*Task prompt:* Copy out every line of the records in which "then" can be found.

(Extracted data entries)
- - - - -

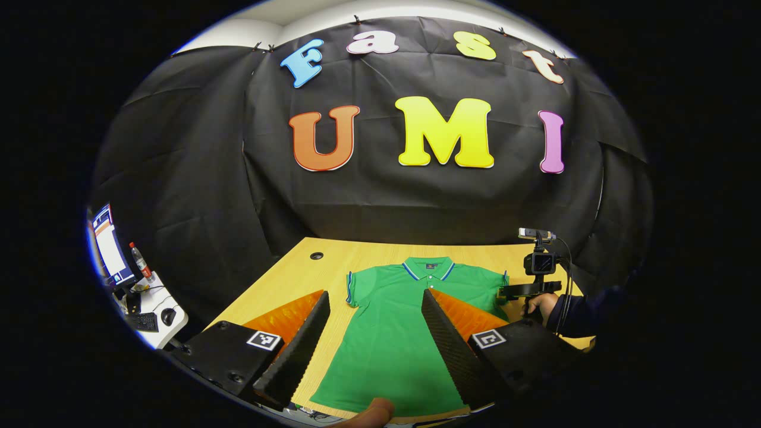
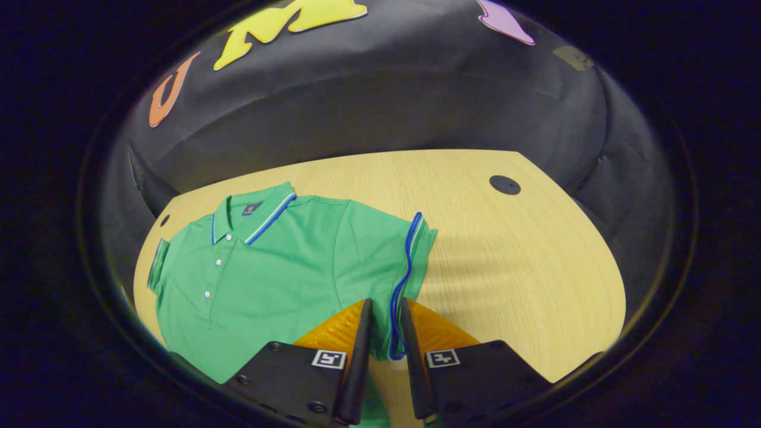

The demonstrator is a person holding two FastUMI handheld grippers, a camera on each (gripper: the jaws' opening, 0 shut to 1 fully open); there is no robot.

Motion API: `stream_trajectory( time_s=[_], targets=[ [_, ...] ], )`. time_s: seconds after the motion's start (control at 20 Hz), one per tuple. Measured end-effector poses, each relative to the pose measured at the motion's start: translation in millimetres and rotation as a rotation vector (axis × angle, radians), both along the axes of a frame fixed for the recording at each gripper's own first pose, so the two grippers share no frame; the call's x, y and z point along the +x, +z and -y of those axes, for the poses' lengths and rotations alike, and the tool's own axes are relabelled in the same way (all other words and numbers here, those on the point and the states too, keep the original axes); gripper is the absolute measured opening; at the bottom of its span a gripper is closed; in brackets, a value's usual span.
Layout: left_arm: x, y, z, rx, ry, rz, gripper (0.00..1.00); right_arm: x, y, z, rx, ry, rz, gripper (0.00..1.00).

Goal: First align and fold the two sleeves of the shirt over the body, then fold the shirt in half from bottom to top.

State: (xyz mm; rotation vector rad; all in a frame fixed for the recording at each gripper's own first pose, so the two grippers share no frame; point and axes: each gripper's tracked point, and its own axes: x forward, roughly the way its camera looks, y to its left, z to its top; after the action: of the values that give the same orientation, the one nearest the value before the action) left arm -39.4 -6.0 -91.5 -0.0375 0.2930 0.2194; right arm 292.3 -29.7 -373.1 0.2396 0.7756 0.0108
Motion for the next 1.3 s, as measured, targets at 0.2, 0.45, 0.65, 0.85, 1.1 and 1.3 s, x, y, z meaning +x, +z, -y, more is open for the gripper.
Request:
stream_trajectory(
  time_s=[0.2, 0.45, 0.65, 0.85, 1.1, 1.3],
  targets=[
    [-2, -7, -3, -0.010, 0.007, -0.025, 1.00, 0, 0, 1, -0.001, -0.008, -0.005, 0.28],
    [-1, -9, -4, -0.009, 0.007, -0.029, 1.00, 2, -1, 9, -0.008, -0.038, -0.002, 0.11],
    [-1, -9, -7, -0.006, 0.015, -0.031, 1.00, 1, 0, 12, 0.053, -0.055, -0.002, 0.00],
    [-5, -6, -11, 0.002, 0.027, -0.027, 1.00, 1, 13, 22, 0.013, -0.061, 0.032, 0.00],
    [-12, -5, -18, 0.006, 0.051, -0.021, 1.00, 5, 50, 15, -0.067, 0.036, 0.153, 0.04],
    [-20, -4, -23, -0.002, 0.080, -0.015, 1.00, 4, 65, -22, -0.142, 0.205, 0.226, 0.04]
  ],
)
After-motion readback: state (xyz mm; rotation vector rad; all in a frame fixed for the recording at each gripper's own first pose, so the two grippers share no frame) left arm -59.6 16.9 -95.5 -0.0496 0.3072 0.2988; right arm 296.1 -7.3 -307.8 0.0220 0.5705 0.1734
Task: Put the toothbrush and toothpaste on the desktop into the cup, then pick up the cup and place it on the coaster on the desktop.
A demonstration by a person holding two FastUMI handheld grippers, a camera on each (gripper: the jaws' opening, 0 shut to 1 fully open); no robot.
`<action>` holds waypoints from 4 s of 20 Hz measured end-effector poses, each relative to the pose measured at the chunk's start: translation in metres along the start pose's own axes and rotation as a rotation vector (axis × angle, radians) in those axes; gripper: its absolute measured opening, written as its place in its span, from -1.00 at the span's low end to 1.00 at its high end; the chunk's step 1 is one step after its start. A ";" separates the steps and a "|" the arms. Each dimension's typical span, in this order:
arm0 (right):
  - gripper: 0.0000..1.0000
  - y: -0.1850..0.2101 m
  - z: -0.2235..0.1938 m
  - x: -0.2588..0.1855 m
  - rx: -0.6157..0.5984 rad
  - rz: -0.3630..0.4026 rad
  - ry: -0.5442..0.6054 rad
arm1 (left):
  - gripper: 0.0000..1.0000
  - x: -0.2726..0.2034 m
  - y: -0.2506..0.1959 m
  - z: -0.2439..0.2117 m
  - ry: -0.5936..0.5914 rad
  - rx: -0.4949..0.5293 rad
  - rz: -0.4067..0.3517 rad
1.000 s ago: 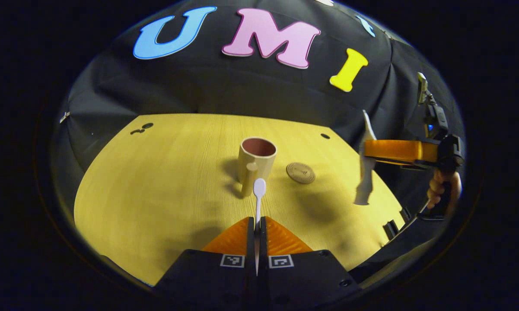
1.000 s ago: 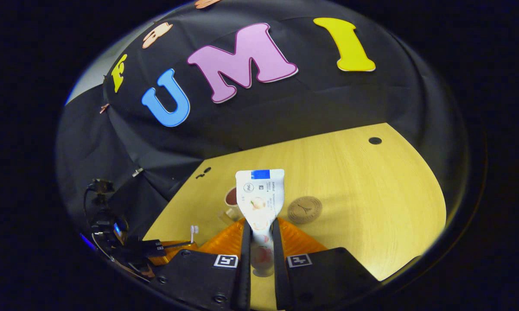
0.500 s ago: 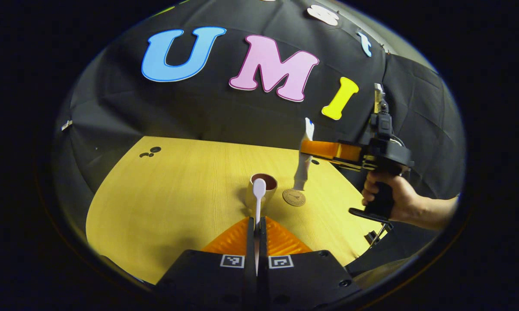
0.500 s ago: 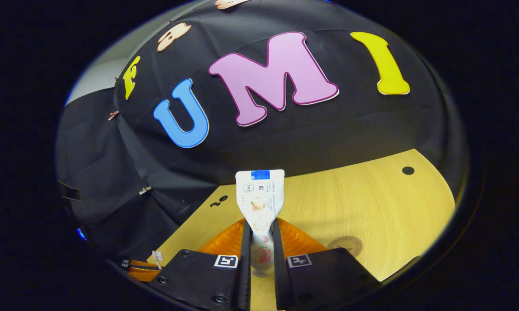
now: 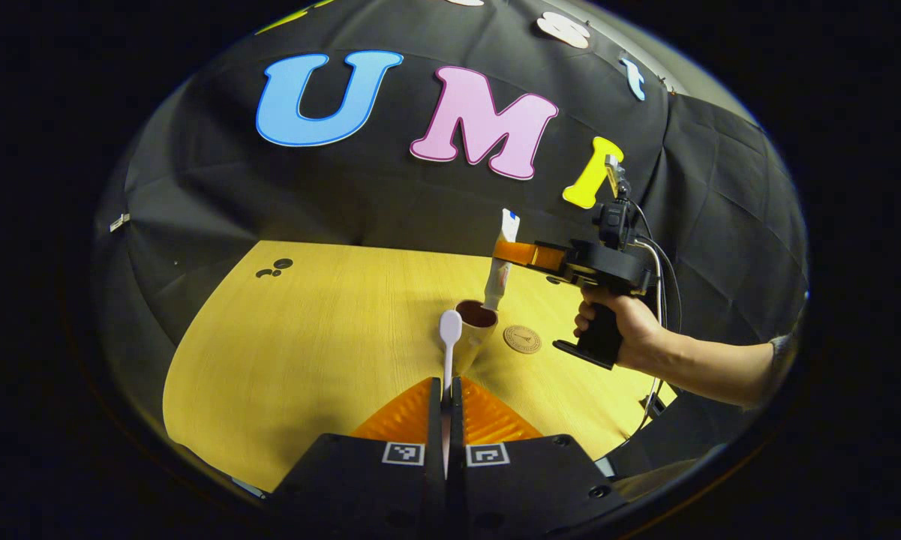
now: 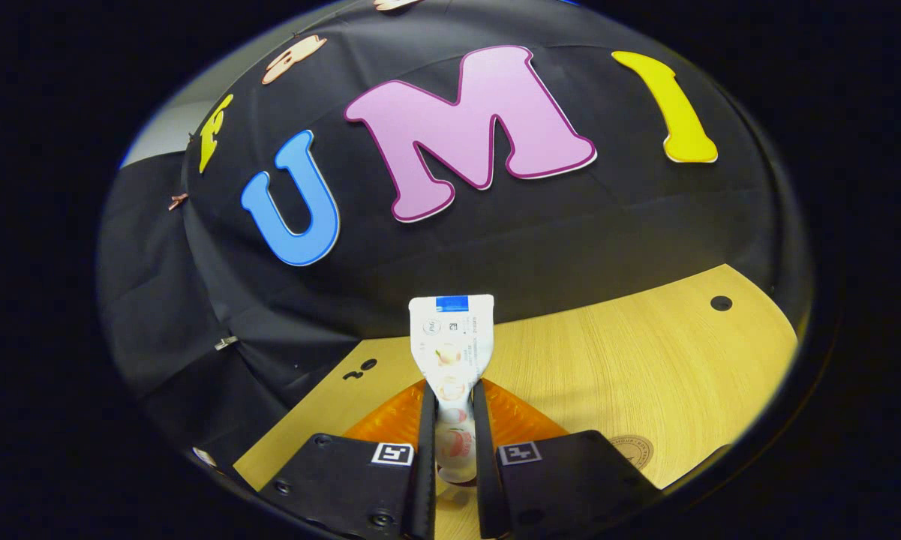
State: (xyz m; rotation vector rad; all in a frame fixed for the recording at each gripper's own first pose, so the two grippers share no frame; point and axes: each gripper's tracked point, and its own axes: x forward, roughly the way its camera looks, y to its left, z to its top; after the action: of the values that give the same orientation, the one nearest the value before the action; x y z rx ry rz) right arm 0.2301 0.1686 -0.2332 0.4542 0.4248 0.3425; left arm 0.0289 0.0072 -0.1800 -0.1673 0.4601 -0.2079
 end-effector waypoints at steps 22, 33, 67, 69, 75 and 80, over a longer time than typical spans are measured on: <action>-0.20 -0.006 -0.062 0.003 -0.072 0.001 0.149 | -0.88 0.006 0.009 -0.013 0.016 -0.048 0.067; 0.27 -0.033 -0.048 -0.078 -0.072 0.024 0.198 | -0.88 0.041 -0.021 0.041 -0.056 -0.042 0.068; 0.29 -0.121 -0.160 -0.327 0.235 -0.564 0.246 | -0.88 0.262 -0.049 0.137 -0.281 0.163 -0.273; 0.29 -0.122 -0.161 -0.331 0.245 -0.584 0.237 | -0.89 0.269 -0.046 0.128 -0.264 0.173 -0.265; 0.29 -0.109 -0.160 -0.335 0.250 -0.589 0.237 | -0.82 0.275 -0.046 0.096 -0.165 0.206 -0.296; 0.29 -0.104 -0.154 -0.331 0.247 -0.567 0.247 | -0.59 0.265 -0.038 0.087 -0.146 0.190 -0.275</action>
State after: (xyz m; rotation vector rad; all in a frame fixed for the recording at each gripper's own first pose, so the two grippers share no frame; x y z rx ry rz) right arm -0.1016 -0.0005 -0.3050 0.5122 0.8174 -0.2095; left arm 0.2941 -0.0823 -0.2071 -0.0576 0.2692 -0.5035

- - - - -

*Response area:*
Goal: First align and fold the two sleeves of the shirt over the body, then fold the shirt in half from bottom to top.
Task: Put the toothbrush and toothpaste on the desktop into the cup, then pick up the cup and place it on the coaster on the desktop.

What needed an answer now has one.